This week has been challenging to say the least. This week we have seen an increase in Alvin’s seizure activity and it has been hard on all of us.
It started Sunday night when he was trying to go to bed. He was upset more than usual and we couldn’t figure out why. I went into his room to lay down with him and I noticed what was going on. He was having a seizure episode. His face was twitching and there was a lot of involuntary movement in his eyes and overall face. It was heartbreaking to watch and for the first time that I think he was aware that something was going on. After laying with him for a little bit things died down and he was finally was able to rest.
The next day during music therapy he has a drop and then again on Wednesday during dinner it happened yet again and caused him to spill some of his dinner all over him and stress him out.
For a while he had so few of these episodes that we honestly could forget that he even had this issue. The seizures are one of the things that drive me nuts and stress me out.

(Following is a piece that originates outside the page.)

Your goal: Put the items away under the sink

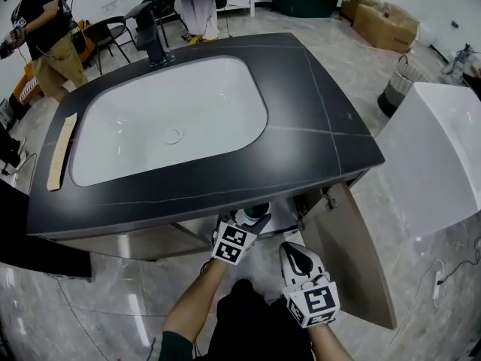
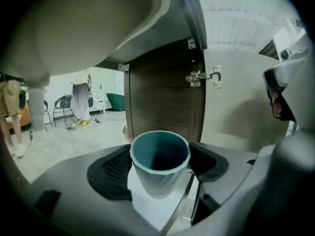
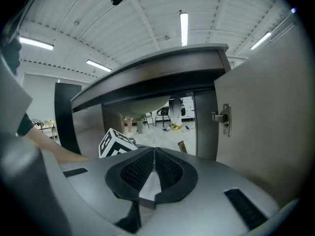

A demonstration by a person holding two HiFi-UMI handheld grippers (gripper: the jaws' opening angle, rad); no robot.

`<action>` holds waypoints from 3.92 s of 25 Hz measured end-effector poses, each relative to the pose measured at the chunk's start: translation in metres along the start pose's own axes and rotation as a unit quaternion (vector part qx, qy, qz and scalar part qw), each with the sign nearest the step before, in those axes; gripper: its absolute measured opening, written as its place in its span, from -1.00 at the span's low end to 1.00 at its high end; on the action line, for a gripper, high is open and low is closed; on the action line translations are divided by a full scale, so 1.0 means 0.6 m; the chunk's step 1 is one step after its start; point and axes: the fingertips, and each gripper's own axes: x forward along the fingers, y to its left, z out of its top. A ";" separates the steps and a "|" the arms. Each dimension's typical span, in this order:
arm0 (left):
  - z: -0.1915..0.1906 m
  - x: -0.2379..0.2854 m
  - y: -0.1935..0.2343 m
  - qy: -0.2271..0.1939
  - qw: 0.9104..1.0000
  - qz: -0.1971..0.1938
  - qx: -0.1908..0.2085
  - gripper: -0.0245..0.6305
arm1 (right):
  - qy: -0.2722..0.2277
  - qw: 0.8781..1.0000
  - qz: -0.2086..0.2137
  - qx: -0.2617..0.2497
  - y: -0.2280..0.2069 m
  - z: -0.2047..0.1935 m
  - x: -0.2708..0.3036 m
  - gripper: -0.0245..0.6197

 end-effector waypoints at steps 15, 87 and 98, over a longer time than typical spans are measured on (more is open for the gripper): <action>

When the seizure disorder was diagnosed we had a choice to make we could put him on medication and deal with the side effects or wait it out until he grows out of them. The type of seizure he has is very hard to treat and most kids out grow them by the time they turn 7 or 8. So because the seizures are so erratic we chose to do nothing with medication at this time which was also the recommendation of his pediatrician in Alabama and his one here in Washington.
This week I just got mad at it all. I hate that he has started to realize things are going on and it scares him. He is starting to notice the drops more and has started to come to us for help. I was hoping he would remain immune to what was going on for a little while longer.
So while this week has still given us steps in the right direction with music and gymnastics and the steady improvements I think sometimes I think we need to let ourselves be upset at some of the things we have to deal with which is why I ended up writing this post.